(Input records)

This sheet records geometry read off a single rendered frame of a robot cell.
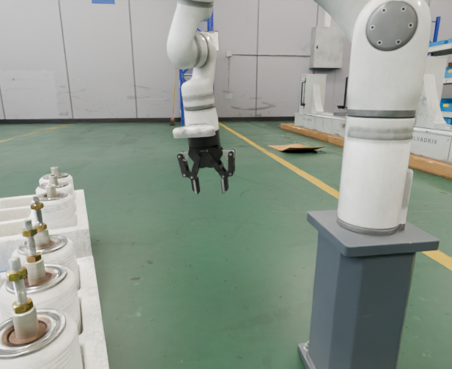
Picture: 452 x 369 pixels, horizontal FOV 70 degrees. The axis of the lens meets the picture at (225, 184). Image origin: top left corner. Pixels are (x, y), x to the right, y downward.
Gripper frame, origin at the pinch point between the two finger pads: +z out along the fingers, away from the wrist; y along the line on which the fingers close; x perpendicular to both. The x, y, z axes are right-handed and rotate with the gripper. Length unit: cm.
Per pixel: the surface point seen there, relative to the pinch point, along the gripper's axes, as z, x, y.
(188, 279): 28.0, -0.2, 10.1
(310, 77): 8, -419, -30
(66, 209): 2.2, 7.4, 36.3
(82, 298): 5.2, 34.5, 13.2
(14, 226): 6, 9, 53
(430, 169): 54, -160, -103
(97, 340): 4.9, 42.4, 5.0
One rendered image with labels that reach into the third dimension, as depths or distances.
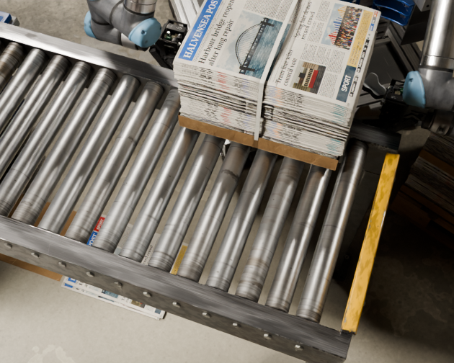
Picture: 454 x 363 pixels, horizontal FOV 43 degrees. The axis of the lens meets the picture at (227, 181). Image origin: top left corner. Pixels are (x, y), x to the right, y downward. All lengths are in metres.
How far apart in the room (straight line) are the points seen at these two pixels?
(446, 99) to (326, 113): 0.30
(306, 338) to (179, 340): 0.88
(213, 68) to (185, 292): 0.45
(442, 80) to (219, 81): 0.49
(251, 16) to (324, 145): 0.32
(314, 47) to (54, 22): 1.78
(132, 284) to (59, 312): 0.90
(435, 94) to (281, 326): 0.60
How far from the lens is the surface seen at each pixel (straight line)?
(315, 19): 1.29
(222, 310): 1.18
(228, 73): 1.17
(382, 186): 1.31
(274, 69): 1.18
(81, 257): 1.26
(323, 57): 1.22
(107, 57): 1.54
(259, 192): 1.29
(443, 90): 1.35
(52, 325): 2.09
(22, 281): 2.17
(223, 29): 1.25
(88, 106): 1.45
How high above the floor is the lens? 1.93
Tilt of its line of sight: 61 degrees down
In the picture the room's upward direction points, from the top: straight up
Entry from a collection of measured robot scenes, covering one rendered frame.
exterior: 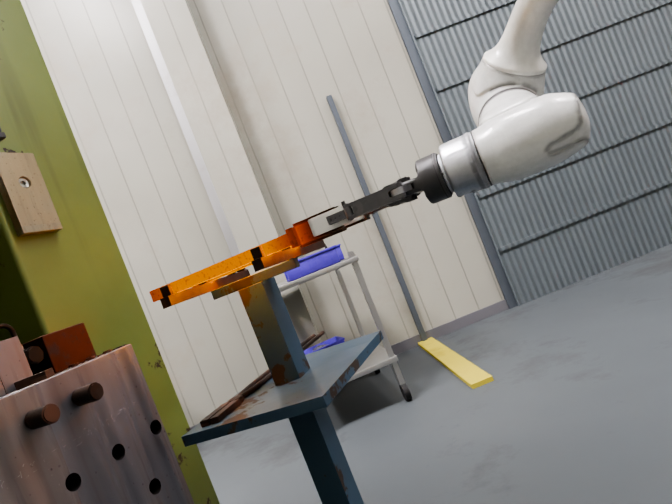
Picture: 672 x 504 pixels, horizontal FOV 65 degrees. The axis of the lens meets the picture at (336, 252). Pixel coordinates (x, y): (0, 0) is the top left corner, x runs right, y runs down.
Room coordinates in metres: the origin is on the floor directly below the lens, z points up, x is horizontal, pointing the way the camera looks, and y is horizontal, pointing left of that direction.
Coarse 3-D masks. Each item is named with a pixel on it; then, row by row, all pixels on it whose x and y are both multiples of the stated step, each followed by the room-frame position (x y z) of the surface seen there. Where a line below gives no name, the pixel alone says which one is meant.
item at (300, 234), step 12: (312, 216) 0.89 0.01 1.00; (300, 228) 0.91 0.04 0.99; (336, 228) 0.89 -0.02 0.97; (276, 240) 0.92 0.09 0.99; (288, 240) 0.91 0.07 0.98; (300, 240) 0.91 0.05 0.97; (312, 240) 0.90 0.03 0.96; (264, 252) 0.93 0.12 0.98; (216, 264) 0.97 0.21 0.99; (228, 264) 0.96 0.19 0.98; (240, 264) 0.95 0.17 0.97; (192, 276) 0.99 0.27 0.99; (204, 276) 0.98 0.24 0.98; (216, 276) 0.98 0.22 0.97; (180, 288) 1.00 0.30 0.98; (156, 300) 1.02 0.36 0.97
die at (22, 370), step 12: (0, 348) 0.78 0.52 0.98; (12, 348) 0.80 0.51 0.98; (0, 360) 0.77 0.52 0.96; (12, 360) 0.79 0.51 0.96; (24, 360) 0.81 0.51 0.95; (0, 372) 0.77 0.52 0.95; (12, 372) 0.78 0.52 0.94; (24, 372) 0.80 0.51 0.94; (0, 384) 0.76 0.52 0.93; (12, 384) 0.78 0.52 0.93; (0, 396) 0.76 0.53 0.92
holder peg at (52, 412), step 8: (40, 408) 0.71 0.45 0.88; (48, 408) 0.71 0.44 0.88; (56, 408) 0.72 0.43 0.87; (32, 416) 0.71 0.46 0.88; (40, 416) 0.70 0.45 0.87; (48, 416) 0.70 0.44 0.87; (56, 416) 0.71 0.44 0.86; (32, 424) 0.71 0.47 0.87; (40, 424) 0.71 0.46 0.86; (48, 424) 0.71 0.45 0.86
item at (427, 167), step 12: (432, 156) 0.81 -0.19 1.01; (420, 168) 0.81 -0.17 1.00; (432, 168) 0.80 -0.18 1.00; (408, 180) 0.81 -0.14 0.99; (420, 180) 0.80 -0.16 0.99; (432, 180) 0.80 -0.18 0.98; (444, 180) 0.80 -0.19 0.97; (408, 192) 0.81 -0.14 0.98; (420, 192) 0.87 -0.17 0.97; (432, 192) 0.81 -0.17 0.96; (444, 192) 0.81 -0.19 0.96
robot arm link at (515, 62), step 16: (528, 0) 0.75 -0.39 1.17; (544, 0) 0.74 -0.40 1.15; (512, 16) 0.80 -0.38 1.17; (528, 16) 0.77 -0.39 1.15; (544, 16) 0.77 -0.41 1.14; (512, 32) 0.81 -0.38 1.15; (528, 32) 0.79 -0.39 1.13; (496, 48) 0.84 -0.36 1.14; (512, 48) 0.81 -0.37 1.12; (528, 48) 0.81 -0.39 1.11; (480, 64) 0.87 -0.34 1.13; (496, 64) 0.83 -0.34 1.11; (512, 64) 0.82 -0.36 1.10; (528, 64) 0.82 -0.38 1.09; (544, 64) 0.84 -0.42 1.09; (480, 80) 0.85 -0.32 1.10; (496, 80) 0.83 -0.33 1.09; (512, 80) 0.82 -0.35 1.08; (528, 80) 0.82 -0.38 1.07; (544, 80) 0.84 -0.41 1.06; (480, 96) 0.85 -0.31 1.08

(Task to complete) Could you write out the whole listing exactly, skipping every picture?

(Solved problem)
This sheet records geometry read off a single rendered frame of a robot cell.
Picture: 452 x 369 pixels, horizontal FOV 70 degrees. The axis of the lens meets the picture at (225, 184). Image origin: top left corner. Pixels are (x, y), x to the right, y downward.
Gripper frame, origin at the pinch point between the two finger pads: +z out along the fingers, away from the wrist; y along the line on which the fingers close; x perpendicular to both. The x, y, z axes are right-handed and rotate with the gripper. Length unit: cm.
Per pixel: the surface point seen there, relative to the pinch point, along the gripper's axes, as z, x, y.
(188, 279): 28.0, -0.2, 10.1
(310, 77): 8, -419, -30
(66, 209): 2.2, 7.4, 36.3
(82, 298): 5.2, 34.5, 13.2
(14, 226): 6, 9, 53
(430, 169): 54, -160, -103
(97, 340): 4.9, 42.4, 5.0
One rendered image with labels that reach into the third dimension, as depths or distances.
Picture: 454 x 363 pixels, horizontal FOV 43 degrees. The axis of the lens meets the picture at (227, 181). Image origin: top left corner. Pixels are (x, y), x to the right, y downward. All lengths are in metres.
How far apart in the room (straight line) are the points seen at these two pixels?
(446, 99) to (326, 113): 0.30
(306, 338) to (179, 340): 0.88
(213, 68) to (185, 292): 0.45
(442, 80) to (219, 81): 0.49
(251, 16) to (324, 145): 0.32
(314, 47) to (54, 22): 1.78
(132, 284) to (59, 312): 0.90
(435, 94) to (281, 326): 0.60
How far from the lens is the surface seen at each pixel (straight line)?
(315, 19): 1.29
(222, 310): 1.18
(228, 73): 1.17
(382, 186): 1.31
(274, 69): 1.18
(81, 257): 1.26
(323, 57): 1.22
(107, 57): 1.54
(259, 192): 1.29
(443, 90): 1.35
(52, 325): 2.09
(22, 281): 2.17
(223, 29): 1.25
(88, 106): 1.45
How high above the floor is the lens? 1.93
Tilt of its line of sight: 61 degrees down
In the picture the room's upward direction points, from the top: straight up
Entry from a collection of measured robot scenes, covering one rendered frame.
exterior: 
Picture: 672 x 504 pixels, horizontal FOV 65 degrees. The axis of the lens meets the picture at (336, 252). Pixel coordinates (x, y): (0, 0) is the top left corner, x runs right, y runs down.
Room coordinates in metres: the origin is on the floor directly below the lens, z points up, x is horizontal, pointing the way the camera looks, and y is horizontal, pointing left of that direction.
Coarse 3-D masks. Each item is named with a pixel on it; then, row by row, all pixels on it whose x and y are both multiples of the stated step, each followed by the room-frame position (x y z) of the surface seen there. Where a line below gives no name, the pixel alone says which one is meant.
item at (300, 234), step 12: (312, 216) 0.89 0.01 1.00; (300, 228) 0.91 0.04 0.99; (336, 228) 0.89 -0.02 0.97; (276, 240) 0.92 0.09 0.99; (288, 240) 0.91 0.07 0.98; (300, 240) 0.91 0.05 0.97; (312, 240) 0.90 0.03 0.96; (264, 252) 0.93 0.12 0.98; (216, 264) 0.97 0.21 0.99; (228, 264) 0.96 0.19 0.98; (240, 264) 0.95 0.17 0.97; (192, 276) 0.99 0.27 0.99; (204, 276) 0.98 0.24 0.98; (216, 276) 0.98 0.22 0.97; (180, 288) 1.00 0.30 0.98; (156, 300) 1.02 0.36 0.97
die at (22, 370), step 12: (0, 348) 0.78 0.52 0.98; (12, 348) 0.80 0.51 0.98; (0, 360) 0.77 0.52 0.96; (12, 360) 0.79 0.51 0.96; (24, 360) 0.81 0.51 0.95; (0, 372) 0.77 0.52 0.95; (12, 372) 0.78 0.52 0.94; (24, 372) 0.80 0.51 0.94; (0, 384) 0.76 0.52 0.93; (12, 384) 0.78 0.52 0.93; (0, 396) 0.76 0.53 0.92
holder peg at (52, 412), step 8: (40, 408) 0.71 0.45 0.88; (48, 408) 0.71 0.44 0.88; (56, 408) 0.72 0.43 0.87; (32, 416) 0.71 0.46 0.88; (40, 416) 0.70 0.45 0.87; (48, 416) 0.70 0.44 0.87; (56, 416) 0.71 0.44 0.86; (32, 424) 0.71 0.47 0.87; (40, 424) 0.71 0.46 0.86; (48, 424) 0.71 0.45 0.86
item at (427, 167), step 12: (432, 156) 0.81 -0.19 1.01; (420, 168) 0.81 -0.17 1.00; (432, 168) 0.80 -0.18 1.00; (408, 180) 0.81 -0.14 0.99; (420, 180) 0.80 -0.16 0.99; (432, 180) 0.80 -0.18 0.98; (444, 180) 0.80 -0.19 0.97; (408, 192) 0.81 -0.14 0.98; (420, 192) 0.87 -0.17 0.97; (432, 192) 0.81 -0.17 0.96; (444, 192) 0.81 -0.19 0.96
robot arm link at (515, 62), step 16: (528, 0) 0.75 -0.39 1.17; (544, 0) 0.74 -0.40 1.15; (512, 16) 0.80 -0.38 1.17; (528, 16) 0.77 -0.39 1.15; (544, 16) 0.77 -0.41 1.14; (512, 32) 0.81 -0.38 1.15; (528, 32) 0.79 -0.39 1.13; (496, 48) 0.84 -0.36 1.14; (512, 48) 0.81 -0.37 1.12; (528, 48) 0.81 -0.39 1.11; (480, 64) 0.87 -0.34 1.13; (496, 64) 0.83 -0.34 1.11; (512, 64) 0.82 -0.36 1.10; (528, 64) 0.82 -0.38 1.09; (544, 64) 0.84 -0.42 1.09; (480, 80) 0.85 -0.32 1.10; (496, 80) 0.83 -0.33 1.09; (512, 80) 0.82 -0.35 1.08; (528, 80) 0.82 -0.38 1.07; (544, 80) 0.84 -0.41 1.06; (480, 96) 0.85 -0.31 1.08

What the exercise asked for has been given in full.